UK inflation is low. It is well below the government’s 2% target and is expected to stay that way for at least the next 18 months. On Tuesday, the Office for National Statistics reported it had dipped to just 0.5% – the joint lowest since records began. It marks a rapid change in the UK economy and it may offer chancellor George Osborne and the Conservative party a useful electoral tool.

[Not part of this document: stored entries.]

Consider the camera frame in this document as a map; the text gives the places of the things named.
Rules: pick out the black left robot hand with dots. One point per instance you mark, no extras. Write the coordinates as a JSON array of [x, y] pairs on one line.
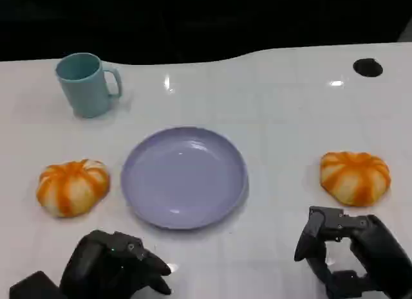
[[96, 263]]

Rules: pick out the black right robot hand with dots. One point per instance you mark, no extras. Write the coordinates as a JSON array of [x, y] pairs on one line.
[[376, 247]]

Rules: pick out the orange and white bread roll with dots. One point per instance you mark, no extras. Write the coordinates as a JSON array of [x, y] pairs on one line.
[[73, 188], [355, 177]]

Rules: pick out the lilac plate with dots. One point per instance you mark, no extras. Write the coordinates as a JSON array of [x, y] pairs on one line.
[[184, 178]]

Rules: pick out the pale green mug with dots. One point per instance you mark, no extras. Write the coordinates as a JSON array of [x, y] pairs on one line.
[[84, 85]]

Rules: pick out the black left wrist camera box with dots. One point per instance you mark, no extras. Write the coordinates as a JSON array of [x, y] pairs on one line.
[[30, 286]]

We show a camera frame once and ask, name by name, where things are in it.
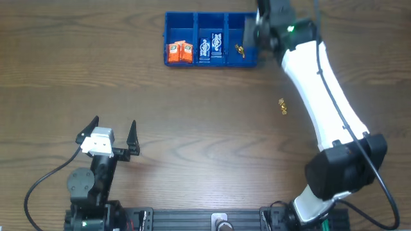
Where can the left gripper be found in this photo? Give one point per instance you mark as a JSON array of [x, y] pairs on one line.
[[122, 154]]

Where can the blue candy pack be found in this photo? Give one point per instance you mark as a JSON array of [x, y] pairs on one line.
[[205, 48], [216, 43]]

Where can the gold candy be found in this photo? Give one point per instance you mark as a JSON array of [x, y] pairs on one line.
[[283, 106], [239, 50]]

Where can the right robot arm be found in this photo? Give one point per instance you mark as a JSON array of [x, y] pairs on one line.
[[318, 96]]

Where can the orange candy box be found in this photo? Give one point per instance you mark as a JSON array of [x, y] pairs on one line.
[[173, 54], [187, 53]]

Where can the blue tray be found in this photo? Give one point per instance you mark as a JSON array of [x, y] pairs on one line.
[[180, 25]]

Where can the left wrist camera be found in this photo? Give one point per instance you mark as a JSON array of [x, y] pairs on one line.
[[98, 141]]

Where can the mounting rail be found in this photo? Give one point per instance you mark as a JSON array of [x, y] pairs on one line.
[[186, 219]]

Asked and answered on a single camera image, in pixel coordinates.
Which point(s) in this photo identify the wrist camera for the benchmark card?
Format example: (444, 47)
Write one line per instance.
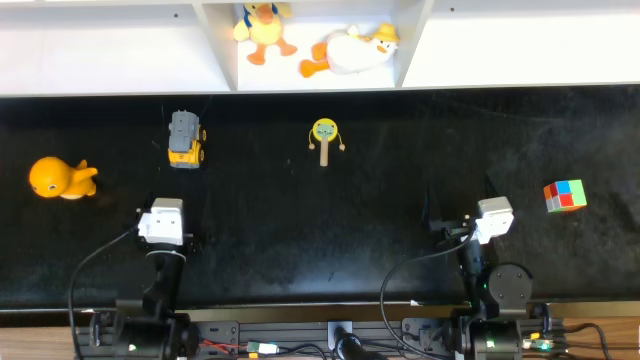
(494, 217)
(162, 222)

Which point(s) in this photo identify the yellow plush duck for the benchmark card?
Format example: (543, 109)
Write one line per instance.
(265, 30)

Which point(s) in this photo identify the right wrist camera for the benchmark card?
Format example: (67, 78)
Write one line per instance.
(494, 217)

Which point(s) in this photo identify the white plush duck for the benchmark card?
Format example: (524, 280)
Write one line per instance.
(355, 52)

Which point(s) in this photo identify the grey and yellow toy truck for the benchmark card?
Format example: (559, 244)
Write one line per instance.
(185, 140)

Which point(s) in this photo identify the many-coloured puzzle cube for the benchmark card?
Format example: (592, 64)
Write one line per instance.
(565, 196)

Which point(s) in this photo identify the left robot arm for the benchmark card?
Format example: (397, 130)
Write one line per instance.
(162, 280)

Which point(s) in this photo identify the yellow rubber duck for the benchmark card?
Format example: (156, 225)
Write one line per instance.
(55, 177)

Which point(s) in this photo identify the mounting rail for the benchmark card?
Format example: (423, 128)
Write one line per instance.
(290, 332)

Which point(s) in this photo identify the yellow rattle drum toy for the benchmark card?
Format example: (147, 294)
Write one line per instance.
(325, 132)

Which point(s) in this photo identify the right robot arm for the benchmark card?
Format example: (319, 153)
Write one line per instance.
(510, 287)

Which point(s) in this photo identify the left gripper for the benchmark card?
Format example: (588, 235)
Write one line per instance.
(194, 241)

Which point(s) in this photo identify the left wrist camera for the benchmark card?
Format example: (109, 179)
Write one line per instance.
(162, 222)

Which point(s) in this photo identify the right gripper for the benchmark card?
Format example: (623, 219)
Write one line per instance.
(452, 231)

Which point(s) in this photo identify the white shelf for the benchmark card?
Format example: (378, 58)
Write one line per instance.
(100, 60)

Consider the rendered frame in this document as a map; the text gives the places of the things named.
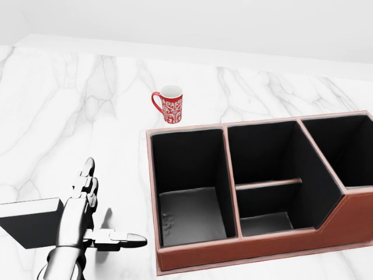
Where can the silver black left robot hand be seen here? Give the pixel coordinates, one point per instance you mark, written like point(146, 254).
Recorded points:
point(73, 216)

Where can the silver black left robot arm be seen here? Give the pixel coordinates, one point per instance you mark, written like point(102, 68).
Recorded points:
point(61, 262)

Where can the red-brown desk caddy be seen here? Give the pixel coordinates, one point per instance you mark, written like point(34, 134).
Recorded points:
point(256, 201)

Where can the red white patterned mug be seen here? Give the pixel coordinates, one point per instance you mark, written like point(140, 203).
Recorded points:
point(170, 104)

Until late 2013, inflation had been well above the target, reaching nearly 5% in 2011. At first sight, this is surprising. If inflation was well above the target when the economy was suffering from the near-collapse of the financial system in 2008, how can it be so low in 2014 when the economy is expanding rapidly, at close to 3% a year? The answer partly reflects developments in the global economy, but also reflects an interesting and possibly fundamental change in the UK labour market over the past decade.
Oiling the wheels
Part of UK inflation is imported. Inflation is close to zero in the eurozone, less than 2% in the US and slightly higher than 2% across the G20 (which includes higher inflation economies such as China and India). The price of oil is low and falling. Much of this reflects the depressed prospects for the global economy.
We might have expected these downward pressures on UK inflation to be offset by upward pressure from the recovering UK economy. There is a sustained rebound in output, employment is rising rapidly and all measures of unemployment have been heading down for some time now. In previous recoveries, this situation would be associated with inflation of around 4-5%.
So why is inflation so low at the moment? A key indicator of domestic inflation is the growth rate of unit labour cost – the ratio of wages to productivity. This has fallen over the past year, matching the reduction in inflation. Rapid productivity growth reduces unit labour cost growth and so is a potential explanation of low inflation. But this explanation does not fit the facts since productivity is below 2007 levels and productivity growth remains worryingly low.
The best explanation for low inflation is a very low rate of growth for wages. Low wage growth has been a feature of the UK economy for the past five years; real wages for the average worker have fallen by around 6.5% since 2007.
There is no single good explanation for why this should have happened. Some point to a highly flexible labour market in which workers may have preferred static wages to job cuts. But that effect should have unwound when employment began to recover.
Others point to a high rate of immigration, especially from Europe. But that would suggest a larger squeeze in cities like London where new immigrants are concentrated; this has not happened.
Others point to a change in the composition in employment, with most new jobs being low paid. But that doesn’t explain why existing workers have suffered falling real wages.
This leaves others to point to a shift in the balance of power in the workplace, with managers being able to suppress the pay of most workers.
At this point, we do not know which, if any, of these factors is the real driver of low wage growth. Until we do, we cannot be confident that this trend will be reversed any time soon. This is becoming an important policy issue; even the CBI recently encouraged its member firms to be generous in their wage offers. More widely, low wage growth has led to much lower than expected revenue from income tax wages.
Until the economic recovery is reflected in increased wages, there is little prospect of the UK fiscal deficit being reduced. Ironically, and perhaps usefully in an election year, Osborne might do well to enact policy measures that serve to increase the wages of workers.